**DATA FOR THE TASK:**
○ ○ ○ ○ ○

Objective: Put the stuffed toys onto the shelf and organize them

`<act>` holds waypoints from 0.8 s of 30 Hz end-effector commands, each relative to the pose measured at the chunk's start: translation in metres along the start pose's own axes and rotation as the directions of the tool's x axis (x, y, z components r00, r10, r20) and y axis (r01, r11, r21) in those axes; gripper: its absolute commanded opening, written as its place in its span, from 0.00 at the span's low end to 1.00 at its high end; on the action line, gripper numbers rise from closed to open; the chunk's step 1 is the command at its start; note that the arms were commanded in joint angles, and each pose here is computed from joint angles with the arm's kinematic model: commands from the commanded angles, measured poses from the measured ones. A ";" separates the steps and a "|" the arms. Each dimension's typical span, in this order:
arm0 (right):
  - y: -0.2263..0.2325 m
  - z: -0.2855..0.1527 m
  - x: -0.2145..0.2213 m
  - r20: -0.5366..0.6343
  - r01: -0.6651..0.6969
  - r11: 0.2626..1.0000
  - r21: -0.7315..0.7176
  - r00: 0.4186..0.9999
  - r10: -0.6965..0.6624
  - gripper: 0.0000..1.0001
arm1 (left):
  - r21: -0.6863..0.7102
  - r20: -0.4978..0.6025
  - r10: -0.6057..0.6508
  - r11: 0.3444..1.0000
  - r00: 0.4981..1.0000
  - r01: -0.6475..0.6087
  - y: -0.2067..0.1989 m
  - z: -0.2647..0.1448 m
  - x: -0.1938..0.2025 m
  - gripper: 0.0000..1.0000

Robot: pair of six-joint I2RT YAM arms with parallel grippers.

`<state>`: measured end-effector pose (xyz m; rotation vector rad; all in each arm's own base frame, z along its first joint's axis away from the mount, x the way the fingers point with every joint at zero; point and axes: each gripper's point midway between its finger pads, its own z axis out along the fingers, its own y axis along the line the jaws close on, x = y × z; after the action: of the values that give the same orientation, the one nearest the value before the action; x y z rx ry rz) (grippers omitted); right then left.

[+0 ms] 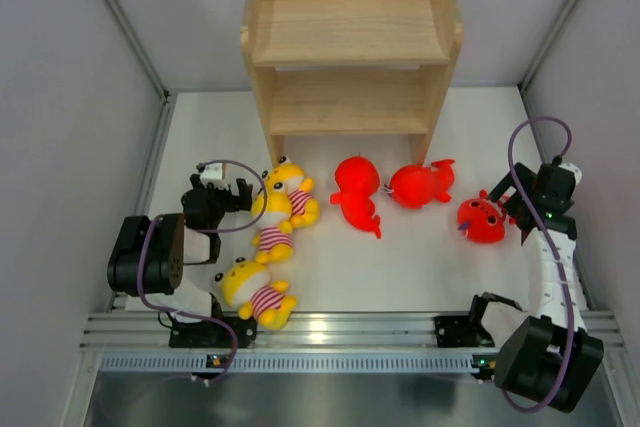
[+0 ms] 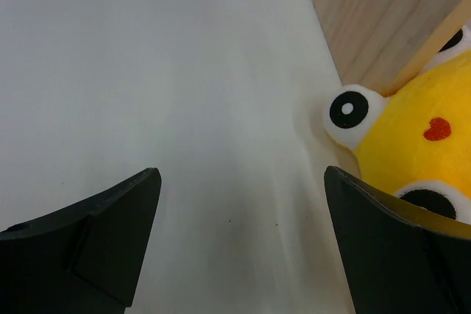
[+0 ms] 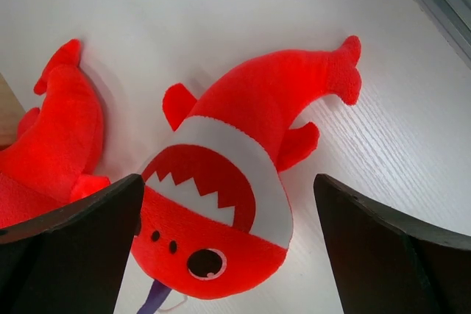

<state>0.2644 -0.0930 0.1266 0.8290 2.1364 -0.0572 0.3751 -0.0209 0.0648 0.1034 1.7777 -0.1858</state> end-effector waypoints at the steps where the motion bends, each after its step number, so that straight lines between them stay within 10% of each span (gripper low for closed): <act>1: 0.004 -0.004 -0.014 0.049 0.005 1.000 -0.026 0.999 -0.004 0.99 | 0.015 0.075 0.029 0.999 0.997 -0.030 -0.001 0.006 -0.022 0.99; 13: 0.015 -0.018 -0.025 0.047 -0.002 0.998 -0.067 0.999 0.005 0.99 | 0.115 0.218 -0.007 0.993 0.976 -0.018 -0.011 -0.011 -0.074 0.97; 18: 0.005 0.006 -0.024 -0.011 -0.114 0.993 -0.023 0.993 0.114 1.00 | 0.226 -0.186 -0.191 0.946 0.964 0.231 0.012 -0.001 -0.080 0.91; 24: -0.015 0.044 -0.017 -0.045 -0.263 0.963 0.049 0.963 0.265 0.99 | 0.291 -0.325 -0.079 0.940 0.942 0.179 -0.006 -0.038 -0.076 0.94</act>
<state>0.2762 -0.1151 0.1030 1.0664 2.1523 0.0231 0.4083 0.0100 0.1875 0.1944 1.8123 -0.4055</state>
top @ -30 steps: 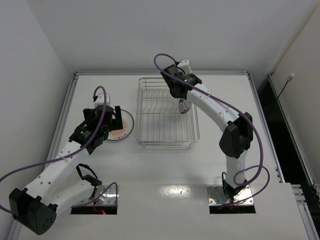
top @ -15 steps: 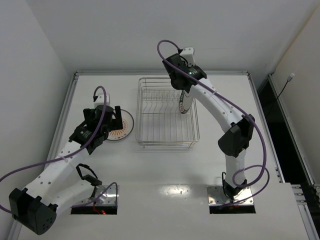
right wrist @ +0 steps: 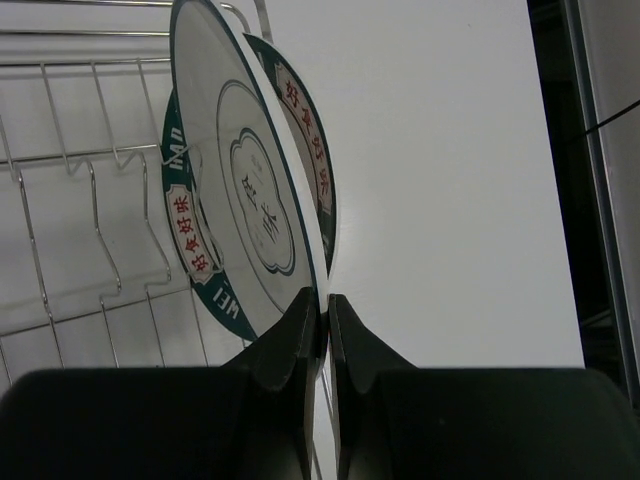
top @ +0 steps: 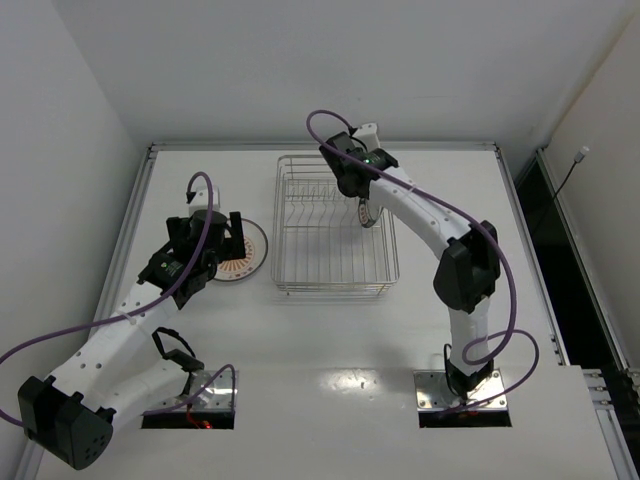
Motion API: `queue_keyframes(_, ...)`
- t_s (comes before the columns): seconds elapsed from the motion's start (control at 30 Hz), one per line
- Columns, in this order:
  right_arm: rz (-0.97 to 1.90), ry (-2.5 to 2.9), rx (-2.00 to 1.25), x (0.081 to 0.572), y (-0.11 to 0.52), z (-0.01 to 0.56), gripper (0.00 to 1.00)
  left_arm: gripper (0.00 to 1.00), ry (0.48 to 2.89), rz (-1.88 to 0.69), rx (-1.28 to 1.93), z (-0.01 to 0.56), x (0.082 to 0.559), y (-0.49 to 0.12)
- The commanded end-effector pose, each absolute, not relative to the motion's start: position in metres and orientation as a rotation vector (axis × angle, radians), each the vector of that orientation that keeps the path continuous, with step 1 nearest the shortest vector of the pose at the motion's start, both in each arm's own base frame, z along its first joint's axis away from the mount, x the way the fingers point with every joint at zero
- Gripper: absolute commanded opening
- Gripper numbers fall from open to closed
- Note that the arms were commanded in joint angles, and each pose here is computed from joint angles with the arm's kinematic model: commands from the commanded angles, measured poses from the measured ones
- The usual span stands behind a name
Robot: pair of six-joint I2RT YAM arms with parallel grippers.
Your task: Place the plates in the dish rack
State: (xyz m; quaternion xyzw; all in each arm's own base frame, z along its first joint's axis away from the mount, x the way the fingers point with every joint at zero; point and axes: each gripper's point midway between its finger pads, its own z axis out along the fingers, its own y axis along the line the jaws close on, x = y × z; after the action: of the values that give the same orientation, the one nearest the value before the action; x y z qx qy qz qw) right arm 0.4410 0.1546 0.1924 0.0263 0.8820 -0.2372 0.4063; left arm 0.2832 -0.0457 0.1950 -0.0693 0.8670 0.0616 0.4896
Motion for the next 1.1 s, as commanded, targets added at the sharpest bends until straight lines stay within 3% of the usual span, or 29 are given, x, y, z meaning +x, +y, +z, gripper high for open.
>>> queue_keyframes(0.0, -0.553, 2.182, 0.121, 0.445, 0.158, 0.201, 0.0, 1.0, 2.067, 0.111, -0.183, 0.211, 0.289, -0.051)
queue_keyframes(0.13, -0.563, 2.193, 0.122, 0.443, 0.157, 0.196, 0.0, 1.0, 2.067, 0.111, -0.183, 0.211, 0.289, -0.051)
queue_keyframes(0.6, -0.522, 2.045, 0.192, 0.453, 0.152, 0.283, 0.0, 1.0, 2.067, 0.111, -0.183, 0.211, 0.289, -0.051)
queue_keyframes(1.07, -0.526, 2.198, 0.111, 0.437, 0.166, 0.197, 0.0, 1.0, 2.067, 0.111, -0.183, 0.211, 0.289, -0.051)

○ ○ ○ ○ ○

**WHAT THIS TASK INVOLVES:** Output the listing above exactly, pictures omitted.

**FINAL ANSWER:**
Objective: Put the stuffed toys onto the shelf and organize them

`<act>` holds waypoints from 0.8 s of 30 Hz end-effector commands, each relative to the pose measured at the chunk's start: translation in metres along the start pose's own axes and rotation as the directions of the tool's x axis (x, y, z components r00, r10, r20) and y axis (r01, r11, r21) in those axes; gripper: its absolute commanded opening, written as its place in its span, from 0.00 at the span's low end to 1.00 at its high end; on the action line, gripper numbers rise from closed to open; the chunk's step 1 is the command at its start; note that the arms were commanded in joint angles, and each pose here is computed from joint angles with the arm's kinematic model: commands from the commanded angles, measured poses from the measured ones. A ";" separates the steps and a "|" the arms. Each dimension's typical span, in this order:
arm0 (right):
  - y: -0.2263..0.2325 m
  - z: -0.2855..0.1527 m
  - x: -0.2145..0.2213 m
  - r20: -0.5366..0.6343
  - r01: -0.6651..0.6969
  - r11: 0.2626..1.0000
  - r21: -0.7315..0.7176
  - r00: 0.4186..0.9999
  - r10: -0.6965..0.6624
  - gripper: 0.0000..1.0001
arm1 (left):
  - r21: -0.6863..0.7102
  - r20: -0.4978..0.6025
  - r10: -0.6057..0.6508
  - r11: 0.3444..1.0000
  - r00: 0.4981..1.0000
  - r01: -0.6475..0.6087
  - y: -0.2067..0.1989 m
  - z: -0.2647..0.1448 m
  - x: -0.1938..0.2025 m
  - gripper: 0.0000..1.0000

Robot: pair of six-joint I2RT YAM arms with parallel grippers.

`<state>`: measured end-effector pose (xyz m; rotation vector rad; all in each arm's own base frame, z along its first joint's axis away from the mount, x the way the fingers point with every joint at zero; point and axes: each gripper's point midway between its finger pads, its own z axis out along the fingers, its own y axis along the line the jaws close on, x = y × z; after the action: of the values that give the same orientation, the one nearest the value before the action; x y z rx ry rz) (grippers omitted); right then left.

[+0 ms] 
[+0 ms] 
[+0 ms] 

<state>0.2644 -0.0930 0.1266 0.8290 2.1364 -0.0572 0.3751 -0.0209 0.0648 0.1034 1.7777 -0.1858</state> end-effector waypoints at the steps where the motion bends, each after its step number, so that straight lines between them stay within 10% of each span (gripper low for closed): <act>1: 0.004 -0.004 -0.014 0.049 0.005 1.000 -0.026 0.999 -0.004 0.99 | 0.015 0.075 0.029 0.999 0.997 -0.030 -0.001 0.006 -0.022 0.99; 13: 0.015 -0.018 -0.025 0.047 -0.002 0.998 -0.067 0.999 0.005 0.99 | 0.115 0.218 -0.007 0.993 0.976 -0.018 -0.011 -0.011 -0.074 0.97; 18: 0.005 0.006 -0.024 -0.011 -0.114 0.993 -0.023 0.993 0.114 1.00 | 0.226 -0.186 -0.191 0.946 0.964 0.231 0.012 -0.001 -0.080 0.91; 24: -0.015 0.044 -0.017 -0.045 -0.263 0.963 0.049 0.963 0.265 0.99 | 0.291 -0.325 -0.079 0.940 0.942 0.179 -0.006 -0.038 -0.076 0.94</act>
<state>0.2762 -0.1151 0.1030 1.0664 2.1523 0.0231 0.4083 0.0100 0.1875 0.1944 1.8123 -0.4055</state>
top @ -30 steps: 
top @ -15 steps: 
right wrist @ +0 steps: 
top @ +0 steps: 
Motion API: `queue_keyframes(_, ...)`
- t_s (comes before the columns): seconds elapsed from the motion's start (control at 30 Hz), one per line
- Columns, in this order:
  right_arm: rz (-0.97 to 1.90), ry (-2.5 to 2.9), rx (-2.00 to 1.25), x (0.081 to 0.572), y (-0.11 to 0.52), z (-0.01 to 0.56), gripper (0.00 to 1.00)
  left_arm: gripper (0.00 to 1.00), ry (0.48 to 2.89), rz (-1.88 to 0.69), rx (-1.28 to 1.93), z (-0.01 to 0.56), x (0.082 to 0.559), y (-0.49 to 0.12)
- The commanded end-effector pose, each absolute, not relative to the motion's start: position in metres and orientation as a rotation vector (axis × angle, radians), each the vector of that orientation that keeps the path continuous, with step 1 nearest the shortest vector of the pose at the motion's start, both in each arm's own base frame, z along its first joint's axis away from the mount, x the way the fingers point with every joint at zero
- Gripper: absolute commanded opening
- Gripper numbers fall from open to closed
- Note that the arms were commanded in joint angles, and each pose here is computed from joint angles with the arm's kinematic model: commands from the commanded angles, measured poses from the measured ones
- The usual span stands behind a name
Robot: pair of six-joint I2RT YAM arms with parallel grippers.
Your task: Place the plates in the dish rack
State: (xyz m; quaternion xyzw; all in each arm's own base frame, z along its first joint's axis away from the mount, x the way the fingers point with every joint at zero; point and axes: each gripper's point midway between its finger pads, its own z axis out along the fingers, its own y axis along the line the jaws close on, x = y × z; after the action: of the values that give the same orientation, the one nearest the value before the action; x y z qx qy qz qw) right arm 0.4410 0.1546 0.1924 0.0263 0.8820 -0.2372 0.4063; left arm 0.2832 -0.0457 0.1950 -0.0693 0.8670 0.0616 0.4896
Motion for the next 1.1 s, as commanded, targets added at the sharpest bends until straight lines stay within 3% of the usual span, or 29 are given, x, y, z meaning +x, +y, +z, gripper high for open.
>>> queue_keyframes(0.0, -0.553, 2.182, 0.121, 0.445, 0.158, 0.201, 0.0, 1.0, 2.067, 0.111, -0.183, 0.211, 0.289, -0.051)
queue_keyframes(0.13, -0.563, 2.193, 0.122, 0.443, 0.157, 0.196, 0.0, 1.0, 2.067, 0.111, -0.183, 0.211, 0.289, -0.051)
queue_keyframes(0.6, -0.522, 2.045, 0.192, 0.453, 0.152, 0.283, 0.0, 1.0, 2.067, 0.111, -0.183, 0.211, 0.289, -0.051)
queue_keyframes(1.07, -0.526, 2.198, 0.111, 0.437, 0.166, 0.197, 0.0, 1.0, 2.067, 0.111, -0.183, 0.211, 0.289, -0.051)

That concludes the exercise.